Graph worlds¶
This environment demonstrates agents that can navigate a graph and find an object. Object is only visible when agent is at the same location as the object.
import sys
if "google.colab" in sys.modules:
%pip install "inferactively-pymdp" -q
# a way to edit and run code and see the effects in the notebook without having to restart the kernel
%load_ext autoreload
%autoreload 2
from jax import numpy as jnp, random as jr, jit
from jax import vmap
import networkx as nx
from pymdp.envs import GraphEnv
from pymdp.envs.graph_worlds import generate_connected_clusters
from pymdp.agent import Agent
from pymdp.envs.rollout import rollout
from pymdp.utils import list_array_uniform, list_array_zeros
import matplotlib.pyplot as plt
key = jr.PRNGKey(0)
Start by generating a graph of locations
graph, _ = generate_connected_clusters(cluster_size=3, connections=2)
nx.draw(graph, with_labels=True, font_weight="bold")
Now we can create a GraphEnv given this graph.

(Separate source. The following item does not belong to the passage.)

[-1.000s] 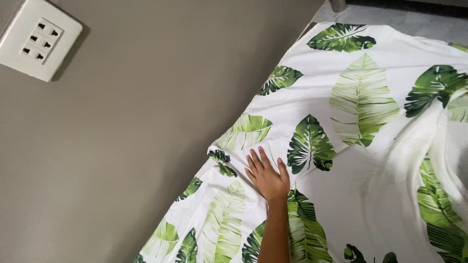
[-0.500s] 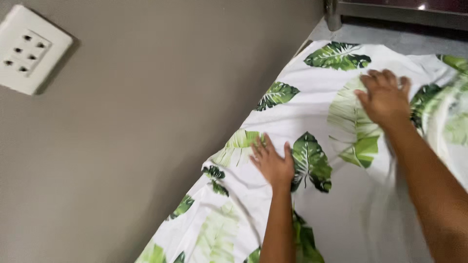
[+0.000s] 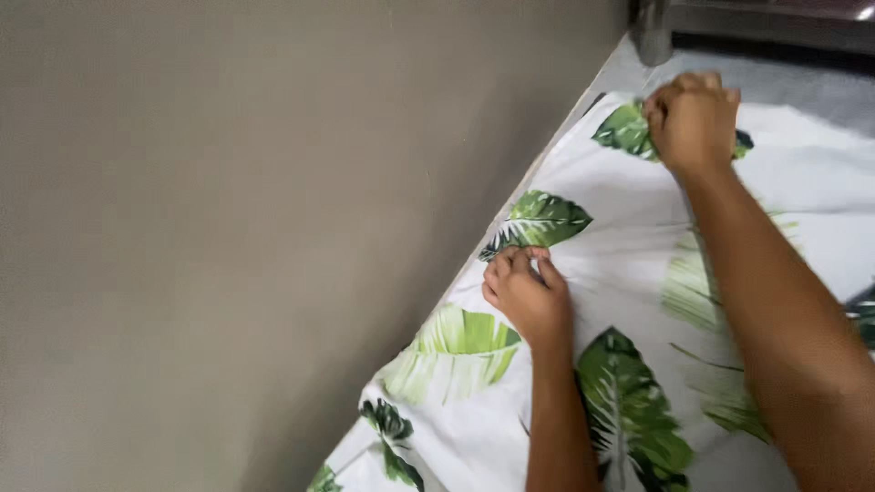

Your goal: The person smooths a white bed sheet with green leaf patterns on a bed, repeatedly pressing and tucking the fabric along the edges and corners. The person uses both hands to flatten wrinkles and align the sheet against the mattress and wall.

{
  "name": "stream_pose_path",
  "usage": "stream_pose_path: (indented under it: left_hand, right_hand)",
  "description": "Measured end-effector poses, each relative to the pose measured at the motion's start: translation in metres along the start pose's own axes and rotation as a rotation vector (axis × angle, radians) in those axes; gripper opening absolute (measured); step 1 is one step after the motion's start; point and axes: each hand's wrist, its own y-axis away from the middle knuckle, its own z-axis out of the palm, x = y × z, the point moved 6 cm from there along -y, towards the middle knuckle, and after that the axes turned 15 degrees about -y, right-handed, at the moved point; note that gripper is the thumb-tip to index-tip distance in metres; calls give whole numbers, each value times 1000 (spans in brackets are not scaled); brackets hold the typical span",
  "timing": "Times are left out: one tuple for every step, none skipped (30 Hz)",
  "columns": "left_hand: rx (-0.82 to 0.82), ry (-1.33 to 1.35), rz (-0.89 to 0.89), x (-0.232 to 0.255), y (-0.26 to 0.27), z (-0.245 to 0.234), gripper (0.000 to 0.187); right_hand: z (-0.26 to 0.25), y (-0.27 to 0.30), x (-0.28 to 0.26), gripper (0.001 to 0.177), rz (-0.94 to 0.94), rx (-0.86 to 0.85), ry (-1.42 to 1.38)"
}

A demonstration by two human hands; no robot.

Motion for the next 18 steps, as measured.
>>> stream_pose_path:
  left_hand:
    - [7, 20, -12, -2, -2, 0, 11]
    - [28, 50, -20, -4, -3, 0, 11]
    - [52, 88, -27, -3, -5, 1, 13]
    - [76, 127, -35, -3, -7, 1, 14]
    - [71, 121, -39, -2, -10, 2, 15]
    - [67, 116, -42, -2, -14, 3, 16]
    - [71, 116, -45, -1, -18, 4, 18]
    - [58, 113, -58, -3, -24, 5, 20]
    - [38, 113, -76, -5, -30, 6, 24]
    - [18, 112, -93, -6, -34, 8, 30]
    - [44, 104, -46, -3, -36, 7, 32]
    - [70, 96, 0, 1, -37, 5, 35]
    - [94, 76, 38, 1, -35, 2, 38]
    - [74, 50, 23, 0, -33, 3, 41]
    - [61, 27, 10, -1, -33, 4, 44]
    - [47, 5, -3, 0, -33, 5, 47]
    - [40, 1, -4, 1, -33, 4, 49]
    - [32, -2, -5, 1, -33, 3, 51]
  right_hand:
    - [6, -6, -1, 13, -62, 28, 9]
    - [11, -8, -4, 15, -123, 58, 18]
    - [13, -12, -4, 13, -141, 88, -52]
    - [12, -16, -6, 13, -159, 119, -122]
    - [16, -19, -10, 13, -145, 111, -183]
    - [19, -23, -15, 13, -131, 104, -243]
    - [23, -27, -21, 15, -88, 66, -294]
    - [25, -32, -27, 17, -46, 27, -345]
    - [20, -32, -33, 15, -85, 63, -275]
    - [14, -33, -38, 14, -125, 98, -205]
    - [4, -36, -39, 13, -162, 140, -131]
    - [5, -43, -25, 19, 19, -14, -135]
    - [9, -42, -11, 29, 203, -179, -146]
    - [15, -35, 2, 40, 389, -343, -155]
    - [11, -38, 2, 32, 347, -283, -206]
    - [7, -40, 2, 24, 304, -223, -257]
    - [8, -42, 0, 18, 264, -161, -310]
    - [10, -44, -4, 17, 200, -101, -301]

We then specify two object locations and two agent location, which using env.generate_env_params(...) can be used to generate two environments which differ in their initial state prior (their D vectors), which will encode precise priors over a particular initial object location and agent location.
env = GraphEnv(graph)
object_locations=[3, 5]
agent_locations=[0, 1]
env_params = env.generate_env_params(key=key, graph=graph, object_locations=object_locations, agent_locations=agent_locations)
To create an Agent, we reuse the environment's A and B tensors, but give the agent a uniform initial belief about the object location, and a preference to find (see) the object.
A, B = env.A, env.B
A_dependencies, B_dependencies = env.A_dependencies, env.B_dependencies
C = list_array_zeros([a.shape[0] for a in A])

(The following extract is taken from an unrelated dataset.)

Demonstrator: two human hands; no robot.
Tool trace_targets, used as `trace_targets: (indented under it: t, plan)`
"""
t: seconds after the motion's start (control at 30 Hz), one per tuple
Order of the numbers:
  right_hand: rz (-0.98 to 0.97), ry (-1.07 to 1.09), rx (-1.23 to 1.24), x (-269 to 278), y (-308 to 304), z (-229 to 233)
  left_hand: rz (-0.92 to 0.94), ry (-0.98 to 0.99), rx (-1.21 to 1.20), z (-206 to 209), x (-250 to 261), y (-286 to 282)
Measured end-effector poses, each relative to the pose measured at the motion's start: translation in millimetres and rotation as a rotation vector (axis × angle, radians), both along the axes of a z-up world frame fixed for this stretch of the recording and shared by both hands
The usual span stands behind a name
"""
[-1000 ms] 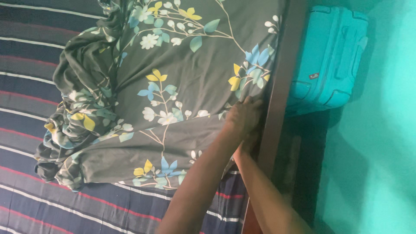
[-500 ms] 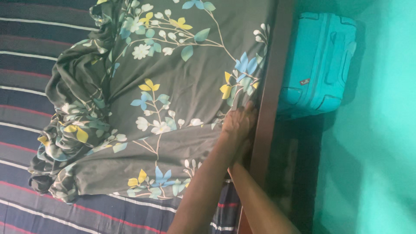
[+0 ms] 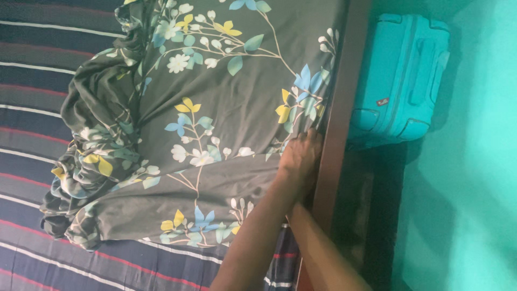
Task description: The person folds a floral patterned bedsheet by hand on a bed. They smooth out the fabric and gather the corners into a bundle.
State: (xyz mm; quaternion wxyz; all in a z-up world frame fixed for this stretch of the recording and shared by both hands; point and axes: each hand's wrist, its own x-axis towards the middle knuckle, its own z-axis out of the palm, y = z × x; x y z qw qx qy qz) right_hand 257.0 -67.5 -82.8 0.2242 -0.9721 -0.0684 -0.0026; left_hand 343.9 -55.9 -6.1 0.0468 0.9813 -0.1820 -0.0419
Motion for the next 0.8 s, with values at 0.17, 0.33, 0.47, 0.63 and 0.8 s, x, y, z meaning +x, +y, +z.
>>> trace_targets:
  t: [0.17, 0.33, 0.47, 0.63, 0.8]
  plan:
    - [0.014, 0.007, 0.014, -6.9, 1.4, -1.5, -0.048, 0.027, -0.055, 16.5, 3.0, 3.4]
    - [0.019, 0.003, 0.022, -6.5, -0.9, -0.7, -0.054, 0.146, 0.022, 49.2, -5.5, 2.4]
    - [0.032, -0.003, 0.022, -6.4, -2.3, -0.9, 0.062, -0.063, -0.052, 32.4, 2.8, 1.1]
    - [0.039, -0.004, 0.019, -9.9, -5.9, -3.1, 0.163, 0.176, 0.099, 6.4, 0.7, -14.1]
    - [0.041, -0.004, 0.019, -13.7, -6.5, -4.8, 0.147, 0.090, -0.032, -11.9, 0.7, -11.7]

C[1] = C[1].at[1].set(1.0)
D = list_array_uniform([b.shape[0] for b in B])
agent = Agent(A, B, C, D, A_dependencies=A_dependencies, B_dependencies=B_dependencies, policy_len=2, batch_size=2)

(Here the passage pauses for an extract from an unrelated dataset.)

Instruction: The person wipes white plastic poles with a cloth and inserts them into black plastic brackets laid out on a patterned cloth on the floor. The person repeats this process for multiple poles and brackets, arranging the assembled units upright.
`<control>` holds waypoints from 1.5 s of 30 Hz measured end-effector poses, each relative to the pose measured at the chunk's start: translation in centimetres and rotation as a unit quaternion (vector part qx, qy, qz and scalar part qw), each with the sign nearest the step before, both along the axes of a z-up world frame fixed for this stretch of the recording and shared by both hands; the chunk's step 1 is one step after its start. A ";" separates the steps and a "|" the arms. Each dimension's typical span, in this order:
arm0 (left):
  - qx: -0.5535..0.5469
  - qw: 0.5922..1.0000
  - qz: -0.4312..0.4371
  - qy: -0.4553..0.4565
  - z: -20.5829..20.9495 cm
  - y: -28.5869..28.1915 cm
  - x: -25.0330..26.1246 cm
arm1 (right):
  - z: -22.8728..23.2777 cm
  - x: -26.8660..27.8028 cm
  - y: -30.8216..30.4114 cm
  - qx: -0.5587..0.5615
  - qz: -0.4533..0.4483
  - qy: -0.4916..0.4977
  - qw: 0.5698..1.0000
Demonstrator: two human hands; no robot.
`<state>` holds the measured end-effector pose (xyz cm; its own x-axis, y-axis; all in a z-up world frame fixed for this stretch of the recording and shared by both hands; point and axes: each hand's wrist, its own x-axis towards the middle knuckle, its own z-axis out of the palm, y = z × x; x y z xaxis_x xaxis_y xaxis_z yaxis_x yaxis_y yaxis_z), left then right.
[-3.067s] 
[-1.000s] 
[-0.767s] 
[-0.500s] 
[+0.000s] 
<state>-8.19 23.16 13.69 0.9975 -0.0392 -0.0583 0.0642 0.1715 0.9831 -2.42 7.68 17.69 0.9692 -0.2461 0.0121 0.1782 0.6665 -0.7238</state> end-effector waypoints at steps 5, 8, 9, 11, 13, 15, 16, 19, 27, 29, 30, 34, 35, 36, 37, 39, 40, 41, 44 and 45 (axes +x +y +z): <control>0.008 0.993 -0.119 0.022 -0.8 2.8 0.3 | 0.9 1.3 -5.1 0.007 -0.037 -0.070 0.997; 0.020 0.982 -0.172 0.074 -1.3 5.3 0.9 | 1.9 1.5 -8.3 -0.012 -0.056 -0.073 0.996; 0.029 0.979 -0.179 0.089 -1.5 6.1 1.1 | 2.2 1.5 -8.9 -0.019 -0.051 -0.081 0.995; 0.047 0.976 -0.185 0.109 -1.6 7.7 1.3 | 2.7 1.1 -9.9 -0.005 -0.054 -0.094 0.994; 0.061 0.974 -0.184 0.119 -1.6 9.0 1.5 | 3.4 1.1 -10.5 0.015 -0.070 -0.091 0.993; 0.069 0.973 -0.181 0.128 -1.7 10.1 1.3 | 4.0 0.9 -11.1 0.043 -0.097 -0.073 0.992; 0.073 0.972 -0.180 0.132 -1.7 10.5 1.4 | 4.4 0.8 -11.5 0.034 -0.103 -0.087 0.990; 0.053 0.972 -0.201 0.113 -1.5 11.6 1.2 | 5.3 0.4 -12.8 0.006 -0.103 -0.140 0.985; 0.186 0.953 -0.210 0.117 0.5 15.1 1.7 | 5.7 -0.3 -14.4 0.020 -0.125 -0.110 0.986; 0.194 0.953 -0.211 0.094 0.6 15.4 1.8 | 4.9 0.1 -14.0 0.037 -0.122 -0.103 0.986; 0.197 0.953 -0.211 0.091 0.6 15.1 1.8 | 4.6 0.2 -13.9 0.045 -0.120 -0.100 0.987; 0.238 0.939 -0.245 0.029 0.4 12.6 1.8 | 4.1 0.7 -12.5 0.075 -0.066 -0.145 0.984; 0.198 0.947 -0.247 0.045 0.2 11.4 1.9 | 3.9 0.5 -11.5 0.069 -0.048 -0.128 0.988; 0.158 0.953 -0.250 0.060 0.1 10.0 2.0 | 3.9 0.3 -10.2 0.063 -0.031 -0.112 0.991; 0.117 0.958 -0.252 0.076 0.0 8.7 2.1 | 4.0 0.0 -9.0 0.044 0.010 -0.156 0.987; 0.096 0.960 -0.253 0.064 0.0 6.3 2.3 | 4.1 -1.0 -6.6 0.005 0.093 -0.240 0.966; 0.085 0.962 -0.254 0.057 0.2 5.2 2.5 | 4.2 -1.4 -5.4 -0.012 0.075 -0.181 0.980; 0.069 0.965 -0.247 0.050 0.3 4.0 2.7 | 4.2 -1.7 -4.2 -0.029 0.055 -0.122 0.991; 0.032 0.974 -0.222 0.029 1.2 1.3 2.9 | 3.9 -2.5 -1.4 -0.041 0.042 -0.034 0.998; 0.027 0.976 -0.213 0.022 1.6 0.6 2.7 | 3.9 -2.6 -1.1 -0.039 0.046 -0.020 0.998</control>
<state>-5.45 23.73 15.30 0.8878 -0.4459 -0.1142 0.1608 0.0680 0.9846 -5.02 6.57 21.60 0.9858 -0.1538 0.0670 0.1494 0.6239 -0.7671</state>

/var/folders/_f/1qqqnkyd5k5g2b1pgfwzzrqm0000gn/T/ipykernel_61026/831457487.py:9: UserWarning: A JAX array is being set as static! This can result in unexpected behavior and is usually a mistake to do. agent = Agent(A, B, C, D, A_dependencies=A_dependencies, B_dependencies=B_dependencies, policy_len=2, batch_size=2)
Using the rollout function, we can easily simulate two agents in parallel for 10 timesteps...
rollout_jitted = jit(rollout, static_argnums=[1,2])
last, result = rollout_jitted(agent, env, num_timesteps=10, rng_key=key, env_params=env_params)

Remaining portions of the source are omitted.